* _Exercise instructions_
Your answer should be a single number: the count of lines in the listing that contain "plate".

* _Record set_
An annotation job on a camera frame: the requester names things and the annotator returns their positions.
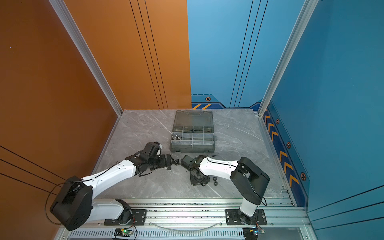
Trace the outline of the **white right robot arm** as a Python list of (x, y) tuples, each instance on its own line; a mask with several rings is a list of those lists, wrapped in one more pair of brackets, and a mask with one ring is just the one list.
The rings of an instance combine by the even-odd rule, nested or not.
[(230, 180), (243, 197), (240, 215), (251, 219), (258, 206), (266, 205), (264, 194), (270, 177), (246, 157), (238, 161), (217, 160), (200, 155), (196, 158), (184, 156), (181, 165), (190, 173), (191, 184), (205, 186), (210, 177)]

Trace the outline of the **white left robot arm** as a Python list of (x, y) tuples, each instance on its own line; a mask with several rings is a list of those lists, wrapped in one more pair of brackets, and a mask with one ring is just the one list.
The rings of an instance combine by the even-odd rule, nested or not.
[(179, 164), (180, 160), (174, 159), (171, 154), (162, 154), (159, 142), (149, 142), (143, 150), (106, 170), (83, 178), (68, 178), (61, 184), (62, 188), (45, 212), (51, 213), (68, 231), (99, 220), (112, 221), (122, 226), (132, 224), (134, 216), (128, 203), (122, 199), (104, 203), (97, 200), (97, 196), (124, 180), (146, 176), (146, 170), (171, 170), (173, 165)]

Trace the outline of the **grey plastic organizer box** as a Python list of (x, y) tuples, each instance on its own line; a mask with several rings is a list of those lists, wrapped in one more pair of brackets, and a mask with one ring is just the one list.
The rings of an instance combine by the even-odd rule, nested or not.
[[(181, 135), (181, 141), (173, 141), (173, 135)], [(170, 150), (173, 153), (214, 153), (215, 131), (212, 111), (176, 111)]]

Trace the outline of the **green circuit board right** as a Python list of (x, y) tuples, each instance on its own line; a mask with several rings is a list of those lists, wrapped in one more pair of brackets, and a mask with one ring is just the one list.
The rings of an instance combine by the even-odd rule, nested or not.
[(243, 228), (243, 236), (245, 240), (257, 240), (259, 235), (264, 234), (265, 231), (257, 228)]

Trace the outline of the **green circuit board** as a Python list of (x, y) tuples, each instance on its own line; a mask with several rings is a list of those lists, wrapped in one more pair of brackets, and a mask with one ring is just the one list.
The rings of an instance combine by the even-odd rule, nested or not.
[(264, 234), (265, 231), (257, 228), (243, 228), (243, 236), (245, 240), (257, 240), (259, 235)]
[(132, 229), (116, 228), (114, 231), (113, 239), (115, 240), (133, 240), (135, 238), (135, 232)]

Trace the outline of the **green circuit board left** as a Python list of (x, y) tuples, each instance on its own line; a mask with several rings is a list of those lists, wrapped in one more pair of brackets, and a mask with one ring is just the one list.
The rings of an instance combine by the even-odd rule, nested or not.
[(113, 239), (115, 240), (133, 240), (135, 238), (135, 232), (132, 229), (116, 228), (114, 231)]

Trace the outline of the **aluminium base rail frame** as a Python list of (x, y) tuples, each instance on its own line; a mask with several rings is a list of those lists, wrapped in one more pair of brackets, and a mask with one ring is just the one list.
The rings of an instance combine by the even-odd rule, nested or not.
[(259, 205), (254, 220), (247, 225), (240, 220), (240, 198), (151, 198), (125, 199), (132, 211), (145, 210), (143, 216), (136, 217), (140, 226), (168, 228), (208, 228), (239, 227), (258, 228), (298, 228), (302, 239), (317, 239), (303, 207), (284, 193), (280, 198), (266, 198), (266, 205)]

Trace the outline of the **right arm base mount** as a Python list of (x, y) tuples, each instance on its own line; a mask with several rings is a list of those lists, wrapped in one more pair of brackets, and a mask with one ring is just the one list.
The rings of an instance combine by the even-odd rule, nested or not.
[(263, 209), (256, 209), (253, 216), (242, 213), (240, 209), (226, 209), (226, 223), (229, 226), (247, 225), (247, 226), (266, 226), (267, 218)]

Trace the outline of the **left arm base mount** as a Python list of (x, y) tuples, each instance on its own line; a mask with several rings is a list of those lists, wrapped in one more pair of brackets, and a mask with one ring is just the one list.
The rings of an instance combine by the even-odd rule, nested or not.
[(115, 199), (123, 207), (123, 211), (117, 219), (105, 219), (105, 226), (143, 226), (147, 218), (147, 210), (132, 209), (132, 207), (122, 199)]

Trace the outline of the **aluminium corner post left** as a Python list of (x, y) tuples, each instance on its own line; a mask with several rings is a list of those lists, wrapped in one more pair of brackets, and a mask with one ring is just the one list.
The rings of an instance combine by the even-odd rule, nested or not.
[(103, 74), (99, 64), (97, 63), (94, 55), (92, 54), (92, 51), (89, 48), (85, 38), (83, 37), (79, 27), (72, 17), (66, 3), (59, 0), (49, 0), (49, 2), (59, 17), (61, 23), (65, 27), (71, 40), (81, 54), (83, 60), (87, 64), (89, 70), (93, 74), (95, 80), (99, 84), (111, 107), (120, 118), (123, 114), (123, 109), (117, 100), (112, 88), (110, 87), (105, 75)]

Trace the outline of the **aluminium corner post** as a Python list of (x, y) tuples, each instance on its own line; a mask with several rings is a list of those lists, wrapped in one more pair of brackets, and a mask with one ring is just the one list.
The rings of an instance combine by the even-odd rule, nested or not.
[(59, 0), (49, 0), (49, 2), (59, 17), (61, 23), (65, 27), (71, 40), (81, 54), (83, 60), (87, 64), (89, 70), (93, 74), (95, 80), (99, 84), (111, 107), (120, 118), (123, 114), (123, 109), (117, 100), (112, 88), (110, 87), (105, 75), (103, 74), (99, 64), (97, 63), (94, 55), (92, 54), (92, 51), (89, 48), (85, 38), (83, 37), (79, 27), (72, 17), (66, 3)]
[(259, 117), (262, 117), (267, 110), (267, 107), (272, 100), (272, 97), (286, 71), (287, 66), (289, 65), (289, 62), (297, 48), (298, 43), (300, 42), (300, 39), (312, 17), (318, 2), (319, 0), (304, 1), (303, 7), (295, 22), (293, 30), (261, 102), (260, 108), (258, 110)]

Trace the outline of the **aluminium corner post right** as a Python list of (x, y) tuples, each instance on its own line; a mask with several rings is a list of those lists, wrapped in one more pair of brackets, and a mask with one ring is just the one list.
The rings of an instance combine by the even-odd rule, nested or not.
[(262, 117), (267, 110), (267, 107), (272, 100), (272, 97), (286, 71), (287, 66), (289, 65), (289, 62), (297, 48), (298, 43), (300, 42), (300, 39), (312, 17), (318, 2), (319, 0), (304, 1), (303, 7), (295, 22), (293, 30), (261, 102), (260, 108), (258, 110), (259, 117)]

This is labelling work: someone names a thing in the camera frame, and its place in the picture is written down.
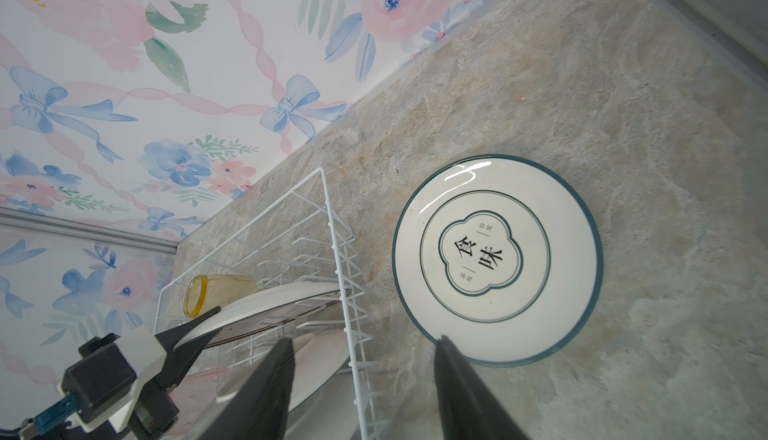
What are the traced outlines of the green banded rim plate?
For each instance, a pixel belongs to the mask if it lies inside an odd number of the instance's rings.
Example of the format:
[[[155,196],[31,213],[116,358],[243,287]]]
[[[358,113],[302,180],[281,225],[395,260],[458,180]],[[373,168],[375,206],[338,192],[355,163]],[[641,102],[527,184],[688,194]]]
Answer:
[[[342,330],[325,330],[293,338],[294,376],[287,411],[299,406],[327,383],[349,359],[346,334]],[[249,377],[265,359],[236,370],[217,392],[207,412],[220,414],[229,406],[238,407],[237,395],[244,389]]]

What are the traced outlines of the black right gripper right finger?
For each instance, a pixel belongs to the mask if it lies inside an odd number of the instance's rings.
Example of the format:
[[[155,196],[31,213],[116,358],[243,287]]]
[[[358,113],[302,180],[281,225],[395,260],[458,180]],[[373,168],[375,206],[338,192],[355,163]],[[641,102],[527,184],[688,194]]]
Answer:
[[[434,376],[445,439],[529,439],[447,336],[436,343]]]

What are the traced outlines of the white plate green rim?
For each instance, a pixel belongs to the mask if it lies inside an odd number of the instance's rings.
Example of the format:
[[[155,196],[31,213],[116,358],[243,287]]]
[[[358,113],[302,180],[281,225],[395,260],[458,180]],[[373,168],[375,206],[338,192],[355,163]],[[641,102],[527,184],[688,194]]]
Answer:
[[[552,170],[479,155],[433,173],[397,222],[398,297],[429,340],[468,361],[511,367],[563,349],[586,325],[602,287],[596,222]]]

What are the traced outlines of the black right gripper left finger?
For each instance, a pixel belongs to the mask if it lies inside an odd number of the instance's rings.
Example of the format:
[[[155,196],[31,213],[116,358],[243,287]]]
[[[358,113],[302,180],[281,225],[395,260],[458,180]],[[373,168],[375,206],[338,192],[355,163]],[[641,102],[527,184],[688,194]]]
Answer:
[[[229,406],[195,433],[195,439],[283,439],[294,376],[291,339],[280,339]]]

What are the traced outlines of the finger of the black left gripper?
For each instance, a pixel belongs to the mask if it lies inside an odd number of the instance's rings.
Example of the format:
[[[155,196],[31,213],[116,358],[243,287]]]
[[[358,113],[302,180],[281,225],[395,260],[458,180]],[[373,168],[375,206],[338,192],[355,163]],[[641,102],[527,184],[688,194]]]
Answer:
[[[204,349],[166,356],[161,370],[161,388],[166,392],[174,390],[182,382]]]
[[[204,349],[221,331],[221,327],[217,327],[221,310],[221,307],[214,307],[196,319],[156,334],[153,337],[152,351],[173,356]]]

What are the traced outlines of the orange sunburst pattern plate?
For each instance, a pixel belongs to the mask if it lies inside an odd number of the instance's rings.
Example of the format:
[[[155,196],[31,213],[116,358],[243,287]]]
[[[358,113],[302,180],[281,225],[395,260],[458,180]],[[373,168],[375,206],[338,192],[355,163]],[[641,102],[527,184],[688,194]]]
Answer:
[[[263,290],[242,298],[221,310],[217,327],[221,331],[206,348],[212,348],[291,321],[315,308],[312,299],[336,300],[337,282],[295,282]]]

* _Response to this task_
3